TASK DESCRIPTION - No pictures belong in the copy, but every line of the material below must be reproduced exactly.

┌────────

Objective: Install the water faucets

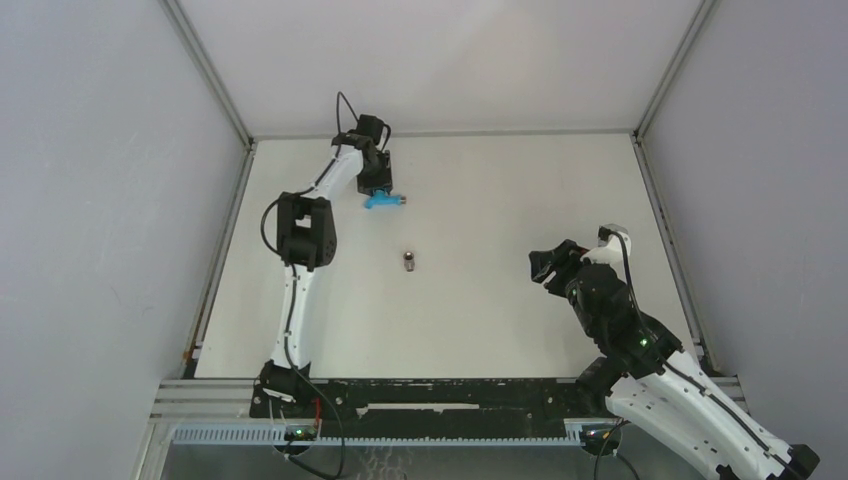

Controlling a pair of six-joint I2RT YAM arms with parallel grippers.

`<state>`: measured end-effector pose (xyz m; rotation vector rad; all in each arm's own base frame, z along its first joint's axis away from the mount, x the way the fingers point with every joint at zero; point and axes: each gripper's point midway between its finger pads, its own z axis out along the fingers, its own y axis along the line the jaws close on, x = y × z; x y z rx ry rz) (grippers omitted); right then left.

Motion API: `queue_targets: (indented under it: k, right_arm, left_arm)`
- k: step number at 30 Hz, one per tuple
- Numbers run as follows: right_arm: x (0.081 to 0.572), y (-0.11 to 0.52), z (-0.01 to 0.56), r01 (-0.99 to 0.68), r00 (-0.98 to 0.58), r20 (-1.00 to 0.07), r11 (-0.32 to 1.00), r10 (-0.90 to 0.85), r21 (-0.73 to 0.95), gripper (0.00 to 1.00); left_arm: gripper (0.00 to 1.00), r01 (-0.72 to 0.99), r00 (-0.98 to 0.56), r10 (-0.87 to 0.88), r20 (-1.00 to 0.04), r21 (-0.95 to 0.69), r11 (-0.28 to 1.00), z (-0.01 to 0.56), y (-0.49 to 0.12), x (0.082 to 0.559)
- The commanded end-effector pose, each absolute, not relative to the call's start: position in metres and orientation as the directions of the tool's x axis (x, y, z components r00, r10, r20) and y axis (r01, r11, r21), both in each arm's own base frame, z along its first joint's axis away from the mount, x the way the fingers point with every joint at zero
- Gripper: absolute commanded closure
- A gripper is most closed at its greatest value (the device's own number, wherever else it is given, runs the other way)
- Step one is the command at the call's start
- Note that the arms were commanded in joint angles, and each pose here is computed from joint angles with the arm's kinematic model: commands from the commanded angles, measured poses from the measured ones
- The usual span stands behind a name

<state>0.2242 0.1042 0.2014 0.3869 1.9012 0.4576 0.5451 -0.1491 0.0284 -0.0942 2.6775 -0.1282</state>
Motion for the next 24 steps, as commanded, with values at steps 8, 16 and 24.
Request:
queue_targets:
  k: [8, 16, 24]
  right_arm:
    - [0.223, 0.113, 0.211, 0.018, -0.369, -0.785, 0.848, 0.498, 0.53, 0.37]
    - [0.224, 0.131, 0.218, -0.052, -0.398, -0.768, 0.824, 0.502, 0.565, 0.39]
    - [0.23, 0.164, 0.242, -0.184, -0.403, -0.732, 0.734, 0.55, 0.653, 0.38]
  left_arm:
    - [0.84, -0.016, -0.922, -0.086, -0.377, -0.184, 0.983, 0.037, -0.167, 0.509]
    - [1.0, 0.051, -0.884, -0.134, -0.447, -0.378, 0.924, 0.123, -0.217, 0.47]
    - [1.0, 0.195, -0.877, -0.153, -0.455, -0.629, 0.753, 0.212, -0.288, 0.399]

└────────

EXERCISE RESPONSE -
Objective: Install the water faucets


Controlling a pair of six-joint I2RT YAM arms with parallel grippers.

`<state>`: measured end-effector pose (xyz m; rotation vector rad; all in each arm's own base frame, z along its first joint's axis away from the mount, x the way the fingers point with every joint at zero; point and axes: each gripper's point midway between its finger pads, its own z axis out along the fingers, its own y axis along the line the jaws close on, x = y × z; x y z rx ry rz) (grippers omitted); right then left.

Motion API: `queue_targets: (indented under it: k, right_arm, left_arm)`
- k: step number at 30 Hz, one per tuple
- Numbers run as follows: right_arm: x (0.081 to 0.572), y (-0.11 to 0.52), z (-0.01 to 0.56), r01 (-0.99 to 0.68), r00 (-0.98 to 0.58), r20 (-1.00 to 0.07), r11 (-0.32 to 1.00), r10 (-0.90 to 0.85), r21 (-0.73 to 0.95), gripper (0.00 to 1.00); left_arm: gripper (0.00 to 1.00), r01 (-0.72 to 0.99), r00 (-0.98 to 0.56), r10 (-0.87 to 0.88), r20 (-1.00 to 0.04), r21 (-0.95 to 0.69), r11 (-0.28 to 1.00), z (-0.01 to 0.56), y (-0.49 to 0.12), x (0.082 to 0.559)
- The commanded end-effector pose, each absolute, not relative to the call's start: position in metres and orientation as the directions of the tool's x axis (x, y, z components r00, r10, r20) and y axis (r01, r11, r21), both in each arm's own base frame, z along its first joint's axis away from the mount, x the way the fingers point with every joint at zero
- Gripper: absolute commanded closure
- A gripper is most closed at its greatest value (the device's own number, wherever else it is given, runs the other way)
- Step one is the command at the call's start
- Note that the arms were commanded in joint angles, and each pose here is computed from joint angles with the arm's kinematic model: commands from the commanded angles, measured poses from the measured ones
- The usual span stands behind a name

<state>0.2242 0.1042 0.2014 0.3869 1.9012 0.4576 0.5451 -0.1491 0.0284 -0.0942 2.6775 -0.1282</state>
Motion for the next 24 steps, as commanded, with values at steps 8, 16 and 24.
Request:
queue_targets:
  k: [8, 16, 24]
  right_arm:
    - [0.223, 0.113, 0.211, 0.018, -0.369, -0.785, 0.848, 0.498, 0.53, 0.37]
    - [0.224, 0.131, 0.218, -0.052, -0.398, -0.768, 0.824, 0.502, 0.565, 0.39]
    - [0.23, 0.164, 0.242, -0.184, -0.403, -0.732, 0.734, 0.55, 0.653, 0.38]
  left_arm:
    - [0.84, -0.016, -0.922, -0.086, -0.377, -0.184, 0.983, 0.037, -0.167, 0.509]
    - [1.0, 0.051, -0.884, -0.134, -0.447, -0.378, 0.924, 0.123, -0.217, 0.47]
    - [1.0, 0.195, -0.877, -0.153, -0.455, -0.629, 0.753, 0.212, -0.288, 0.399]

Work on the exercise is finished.